Robin narrowed his eyes. "That shouldn't be possible... no one's that fast."

Beast Boy looked at him. "What do you mean?"

Robin jerked his head at the still image of the gunman, his hands still crossed. "He's palming shells from the loops on the backs of his hands and his wrists, then somehow, he's pulling out spent casings and getting new bullets into the revolvers as he crosses hių hands while advancing the cylinder to fire. Some old fashioned revolvers could be reloaded without breaking the weapon open, but eject, reload, and fire at the same time?"

Cyborg looked uneasy. "Well... obvious he's doing it somehow... so it IS possible."

Starfire blinked. "I do not understand why this seems so unlikely, friend Robin. Surely it is no less improbable than someone who can walk through walls, or change into cute animals?"

Robin couldn't exactly argue with that. Still, there was just something wrong with this whole picture. There was an artistry to the gunfighter's movements, like a martial art or a dance, and if there was one thing that Bruce had taught him, it was that there was nothing beautiful or artistic about guns. Perhaps the fate of his parents had left him a bit prejudiced, but Bruce was convinced that guns were the weapons of cowards and criminals. He'd driven that message home quite clearly in his young charge.

To a certain extent, Robin shared that prejudice. To see someone wield them so adeptly... it made him more than a little angry.

Beast Boy snapped his fingers. "Dude, he moves like he's in The Matrix."

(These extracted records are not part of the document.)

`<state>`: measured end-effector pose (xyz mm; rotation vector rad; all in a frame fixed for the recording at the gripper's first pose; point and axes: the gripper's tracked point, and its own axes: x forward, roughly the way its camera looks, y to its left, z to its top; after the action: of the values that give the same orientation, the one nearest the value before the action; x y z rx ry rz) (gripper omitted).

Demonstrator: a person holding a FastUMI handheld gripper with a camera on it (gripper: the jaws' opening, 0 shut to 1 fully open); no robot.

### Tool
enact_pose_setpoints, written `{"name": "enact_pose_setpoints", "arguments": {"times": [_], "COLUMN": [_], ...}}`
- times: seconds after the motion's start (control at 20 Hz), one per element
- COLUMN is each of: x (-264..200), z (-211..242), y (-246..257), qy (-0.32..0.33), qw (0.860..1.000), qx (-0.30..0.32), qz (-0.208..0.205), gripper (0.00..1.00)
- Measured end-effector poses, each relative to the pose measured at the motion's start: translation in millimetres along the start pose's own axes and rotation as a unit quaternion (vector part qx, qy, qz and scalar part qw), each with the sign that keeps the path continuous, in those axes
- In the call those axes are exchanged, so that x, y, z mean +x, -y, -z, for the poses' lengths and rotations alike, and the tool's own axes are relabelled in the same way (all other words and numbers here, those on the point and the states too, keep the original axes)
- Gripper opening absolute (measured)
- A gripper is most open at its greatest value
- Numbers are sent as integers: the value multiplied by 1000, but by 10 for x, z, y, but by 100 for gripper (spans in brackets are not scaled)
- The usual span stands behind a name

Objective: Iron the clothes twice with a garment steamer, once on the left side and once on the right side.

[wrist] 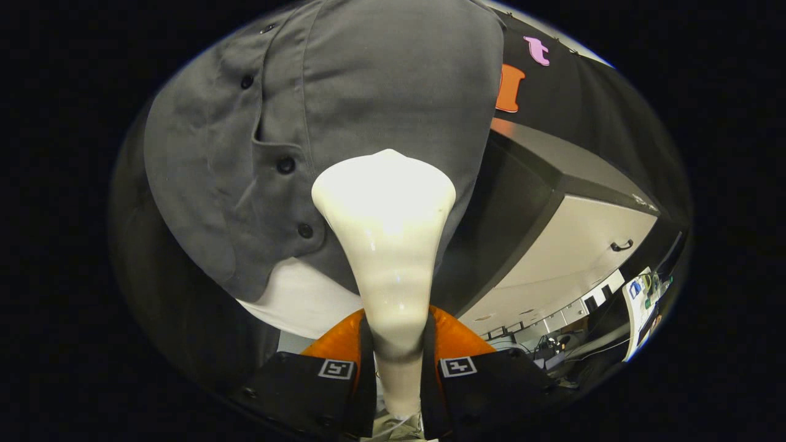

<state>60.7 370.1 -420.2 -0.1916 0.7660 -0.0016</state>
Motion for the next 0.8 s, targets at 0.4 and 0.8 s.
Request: {"name": "enact_pose_setpoints", "arguments": {"times": [0.4, 0.8], "x": [-294, -1109], "z": [-226, -1145], "y": [-44, -195], "qy": [23, 107], "qw": [1000, 994], "qx": [8, -1], "qz": [-3, -9], "gripper": [37, 37]}}
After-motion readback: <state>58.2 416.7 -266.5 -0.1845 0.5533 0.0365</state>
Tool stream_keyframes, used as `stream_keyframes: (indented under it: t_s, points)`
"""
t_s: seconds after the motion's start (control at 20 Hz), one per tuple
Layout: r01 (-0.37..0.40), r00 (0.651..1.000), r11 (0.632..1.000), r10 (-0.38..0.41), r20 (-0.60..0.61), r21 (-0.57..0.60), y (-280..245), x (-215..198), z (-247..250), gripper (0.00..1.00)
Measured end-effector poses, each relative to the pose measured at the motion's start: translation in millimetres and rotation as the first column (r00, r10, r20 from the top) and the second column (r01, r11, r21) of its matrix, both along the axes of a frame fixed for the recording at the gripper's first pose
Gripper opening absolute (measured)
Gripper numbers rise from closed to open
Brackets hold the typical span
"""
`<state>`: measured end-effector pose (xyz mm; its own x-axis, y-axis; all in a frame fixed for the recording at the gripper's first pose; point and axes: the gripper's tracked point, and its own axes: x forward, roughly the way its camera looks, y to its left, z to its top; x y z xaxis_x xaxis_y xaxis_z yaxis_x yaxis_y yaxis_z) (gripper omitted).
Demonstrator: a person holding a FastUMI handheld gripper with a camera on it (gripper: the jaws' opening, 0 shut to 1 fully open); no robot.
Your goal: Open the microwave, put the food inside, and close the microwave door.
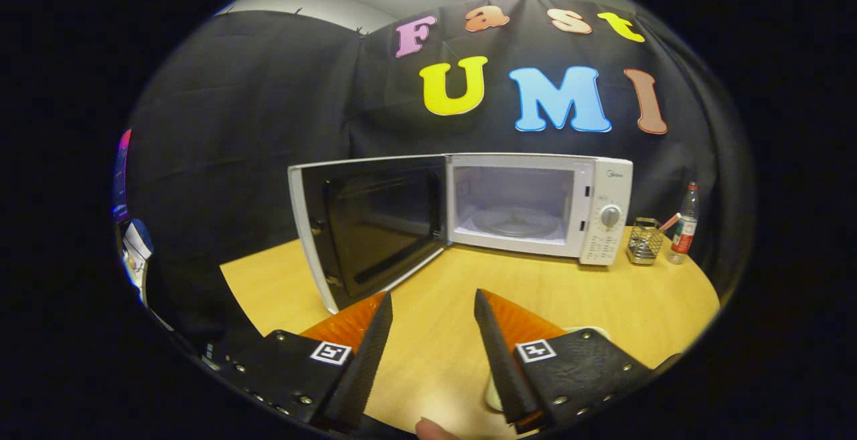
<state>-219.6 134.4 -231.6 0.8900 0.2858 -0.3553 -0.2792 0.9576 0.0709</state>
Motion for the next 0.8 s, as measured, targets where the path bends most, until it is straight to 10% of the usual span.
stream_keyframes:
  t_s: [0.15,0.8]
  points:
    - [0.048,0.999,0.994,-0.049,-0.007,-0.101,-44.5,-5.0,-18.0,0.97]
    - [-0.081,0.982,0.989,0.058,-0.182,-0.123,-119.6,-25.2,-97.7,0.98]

Cyborg rolled his eyes. "Duh! I was more thinking Equilibrium, actually..."

"Hey yeah! That was cool when-"

"Shut up you two." Robin cut in, silencing the pair. "Keep going, Detective."

The Detective sighed. "That's just it, there ain't a whole lot more to show. About this time, the smoke gets so thick you can't see a damn thing, just some flashes and bangs. You don't really see what's going on until after the smoke clears up a bit."

The Detective advanced the video about two minutes.

The smoke is so thick it is like a white fog cloud in the club. Slowly, details can be seen. Santiago sits stunned in his booth, gun in hand, trying to penetrate the smoke. He is obviously agitated, his gun snapping randomly about the room. Several of his men writhe and cough on the floor in obvious pain. A faint shadow moves slowly to one of the bodies lying prone. It bends close to the man and does something near his neck, then there is some confused movement in which the shadowy figure does something to the body. After a moment, the figure looks up suddenly in Santiago's direction. The figure draws and points a revolver at Santiago's direction and slowly cocks back the hammer. Santiago drops his gun and the figure releases the hammer slowly and reholsteres the weapon.

Starfire looked slightly disturbed. "What was he doing to that man on the ground?"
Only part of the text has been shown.